In brief, the entropy analysis indicates if we have measured abnormal values, the SSA indicates if there are abnormal variances and the FT indicates if there are abnormal frequencies. These methods concern very different indicators of abnormality and thus may or may not simultaneously detect an event. Depending on which methods signal an abnormality in the same time frame, we may draw conclusions about the nature of that abnormality and direct engineers accordingly. As this interpretation is rather technical, we again refer here to the literature . However, we note in passing that a signaled abnormality does not necessarily indicate a dangerous situation but that dangerous situations are almost always abnormalities in this sense.

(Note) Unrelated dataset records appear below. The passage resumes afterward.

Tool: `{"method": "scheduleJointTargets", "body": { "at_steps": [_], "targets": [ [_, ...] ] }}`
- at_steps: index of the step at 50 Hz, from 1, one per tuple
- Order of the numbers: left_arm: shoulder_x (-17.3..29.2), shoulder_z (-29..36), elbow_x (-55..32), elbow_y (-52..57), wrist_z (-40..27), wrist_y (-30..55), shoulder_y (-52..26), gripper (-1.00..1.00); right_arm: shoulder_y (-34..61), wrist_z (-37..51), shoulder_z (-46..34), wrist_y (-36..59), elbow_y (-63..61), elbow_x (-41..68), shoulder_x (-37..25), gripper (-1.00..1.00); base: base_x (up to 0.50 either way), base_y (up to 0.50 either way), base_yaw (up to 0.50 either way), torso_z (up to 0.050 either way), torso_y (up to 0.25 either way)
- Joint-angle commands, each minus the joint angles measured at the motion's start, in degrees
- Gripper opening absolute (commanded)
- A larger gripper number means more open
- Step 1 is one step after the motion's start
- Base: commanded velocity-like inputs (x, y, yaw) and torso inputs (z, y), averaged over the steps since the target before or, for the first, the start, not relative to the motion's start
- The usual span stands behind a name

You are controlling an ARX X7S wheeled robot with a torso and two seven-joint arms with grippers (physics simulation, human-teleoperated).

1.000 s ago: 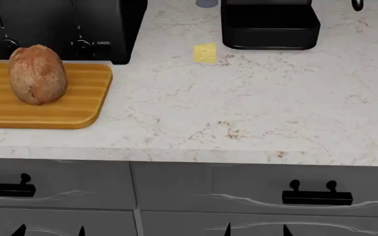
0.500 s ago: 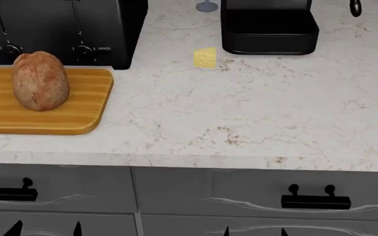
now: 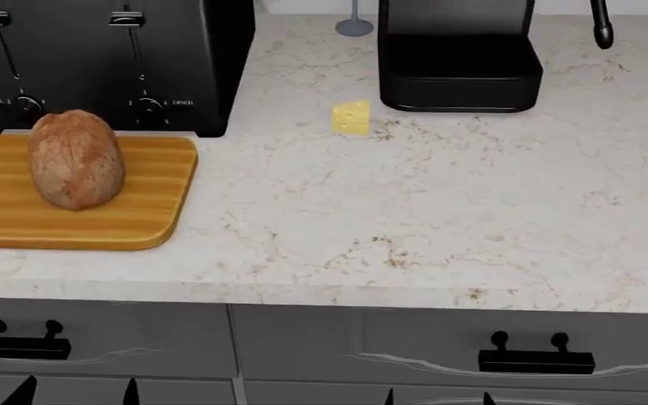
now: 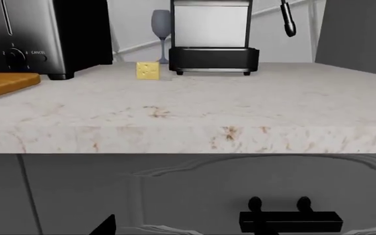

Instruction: Pick up the wedge of cheese and place it on the slice of bread to prepare a simple cheese on bread dish.

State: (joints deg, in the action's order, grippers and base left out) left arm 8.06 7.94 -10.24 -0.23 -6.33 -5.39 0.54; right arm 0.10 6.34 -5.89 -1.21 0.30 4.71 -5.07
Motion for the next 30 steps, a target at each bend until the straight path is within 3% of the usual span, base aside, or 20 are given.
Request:
{"method": "scheduleJointTargets", "body": {
  "at_steps": [1,12,30],
  "targets": [
    [0.39,0.41,-0.50,-0.57,-0.41,-0.58,-0.29,1.00,0.38,0.85,-0.83,-0.62,1.05,0.72,-0.72,1.00,0.00,0.00,0.00,0.050,0.000],
    [0.55,0.55,1.09,1.02,-3.31,0.62,0.19,1.00,0.20,1.99,-1.15,-0.47,0.39,1.50,-1.24,1.00,0.00,0.00,0.00,0.050,0.000],
    [3.90,-0.76,-0.51,18.37,-6.97,10.98,2.00,1.00,-1.18,4.59,-0.23,10.80,-14.60,2.41,-4.97,1.00,0.00,0.00,0.00,0.001,0.000]
  ]
}}
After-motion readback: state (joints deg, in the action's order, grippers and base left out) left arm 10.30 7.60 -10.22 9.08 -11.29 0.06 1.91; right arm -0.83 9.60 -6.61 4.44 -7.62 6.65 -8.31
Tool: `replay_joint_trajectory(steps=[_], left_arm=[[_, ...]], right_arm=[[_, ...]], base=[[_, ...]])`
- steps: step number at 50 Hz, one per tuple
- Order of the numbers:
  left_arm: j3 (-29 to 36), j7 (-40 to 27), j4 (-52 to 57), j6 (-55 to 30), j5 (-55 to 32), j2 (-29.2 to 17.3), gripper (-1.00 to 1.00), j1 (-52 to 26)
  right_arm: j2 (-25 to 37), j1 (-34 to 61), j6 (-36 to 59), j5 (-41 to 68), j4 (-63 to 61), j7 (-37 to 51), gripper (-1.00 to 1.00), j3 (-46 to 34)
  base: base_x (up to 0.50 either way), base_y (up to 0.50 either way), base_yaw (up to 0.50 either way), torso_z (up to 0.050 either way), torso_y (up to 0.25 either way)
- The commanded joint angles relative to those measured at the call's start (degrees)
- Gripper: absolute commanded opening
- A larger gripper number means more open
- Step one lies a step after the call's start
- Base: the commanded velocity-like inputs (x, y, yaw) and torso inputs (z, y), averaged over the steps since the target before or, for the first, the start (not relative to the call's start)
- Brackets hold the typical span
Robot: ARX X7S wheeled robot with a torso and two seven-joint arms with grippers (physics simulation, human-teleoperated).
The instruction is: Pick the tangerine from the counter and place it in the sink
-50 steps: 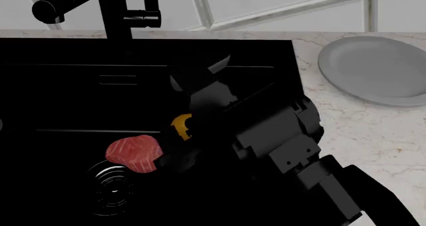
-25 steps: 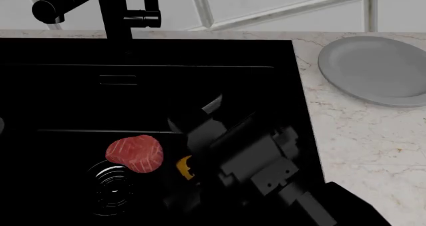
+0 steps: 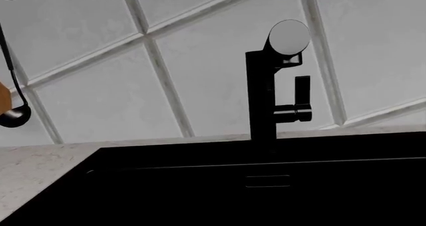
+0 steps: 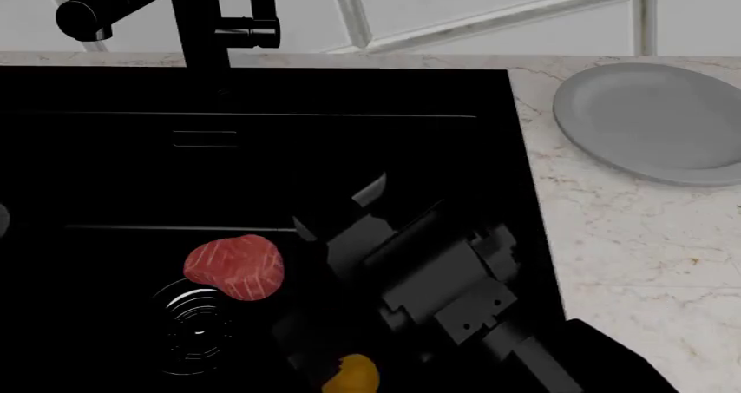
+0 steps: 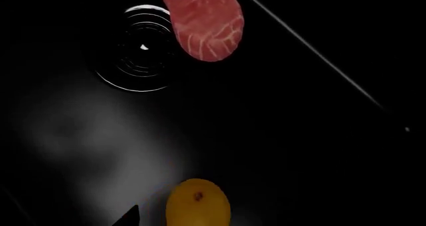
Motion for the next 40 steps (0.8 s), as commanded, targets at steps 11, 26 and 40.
replay_joint_trajectory(steps=[11,26,40], left_arm=[[0.1,-0.3,0.1,0.2,-0.4,-0.2,1.0,0.1],[0.2,-0.4,-0.1,0.2,-0.9,-0.1,1.0,0.1],[0.9,-0.6,-0.2,-0.2,-1.0,-0.2,1.0,-0.6]], right_arm=[[0.9,0.7,0.3,0.6,-2.0,0.4,1.0,0.5],[3.3,1.6,1.6,3.0,-6.5,2.6,1.0,3.6],[5.0,2.8,1.7,4.7,-9.0,4.0,1.0,6.4]], base=[[0.0,0.0,0.0,0.0,0.0],[0.0,0.0,0.0,0.0,0.0],[0.0,0.0,0.0,0.0,0.0]])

In figure 1, we provide a graphical example of the results of one of these methods. The vertical axis denotes the various sensors on the turbine, the horizontal axis is time, and the color of each dot represents the abnormality score – with white meaning normal behavior and black meaning failure or shutdown. We may see that an abnormality starts with certain sensors and proceeds over time to show up on different sensors until it finally disappears. All these abnormality indications have been identified by a human expert as belonging to a single causal chain of events deriving from a single cause.
Figure 1: The vertical axis indicates the sensor that is being analyzed so that the image as a whole gives us a holistic health check for the whole turbine. We can read from the plot that the event starts with Sensor 4 , then a more significant deviation is observed for sensors 122 and 151, then more sensors (51) get involved and the largest abnormality is observed for sensor 93. For several days, abnormalities of most sensors disappear and only the sensors 122 and 151 continue deviating and start a second reaction of a smaller magnitude. Finally, all abnormalities disappear.
As discussed above, the combination of methods that detect a particular abnormal event let us interpret what kind of event is taking place and thus aids the engineer in interpreting what should be done about the event. In table 1 below, we summarize, for four turbines, how many events were detected by each combination of methods. Please note that no specific combination of methods is in any sense "better" than another combination of methods, as the combinations indicate events of a different nature.
Table 1: Each combination detects a particular signature of event and thus they should be seen as complementary detection schemes rather than a hierarchy. No one method dominates this table. This shows that events of all signatures do take place in the systems studied.
In figure 2, we provide a plot of the abnormality score for the events detected for one turbine.
Figure 2: These events are sorted by the sum of their abnormality scores of all three methods. As the score is defined similarly for each method, the numerical value of the score of one method is comparable to the score of another. The sum of all three abnormality scores is plotted in blue whereas the red, green and purple lines indicate the scores of each method. The plot also contains the number of days before an event so that an advance warning would have been possible. The average advance warning time for an event was five days.
The total abnormality score (plotted in blue on figure 2) is approximately exponential. This is an interesting feature as this is not the outcome that would be expected from a large number of random interactions. The observed feature usually results from what is called a “Poisson process”, which is present when events occur continuously and independently at a constant average rate. On this evidence, we conclude that, approximately and on average, the events detected here did not interfere with or cause each other but were independently caused. The (unknown) causation mechanism acts at a constant rate. This means that the system does not exhibit aging over the time period (one year) investigated here. Therefore the underlying problem is not getting worse over time.
We conclude that the methods used here allow the fully automatic screening of measurement data for abnormalities in behavior. All real faults were recognized as abnormalities and most of the events flagged as abnormal were indeed faults that required some form of maintenance to be carried out. The purpose of turbine data analysis is to identify a problem before it leads to damage. As this analysis is usually done manually by experts, it is time-consuming, expensive and error-prone. This procedure therefore saves much human effort in analyzing data and allows that human effort to be concentrated on the really interesting cases.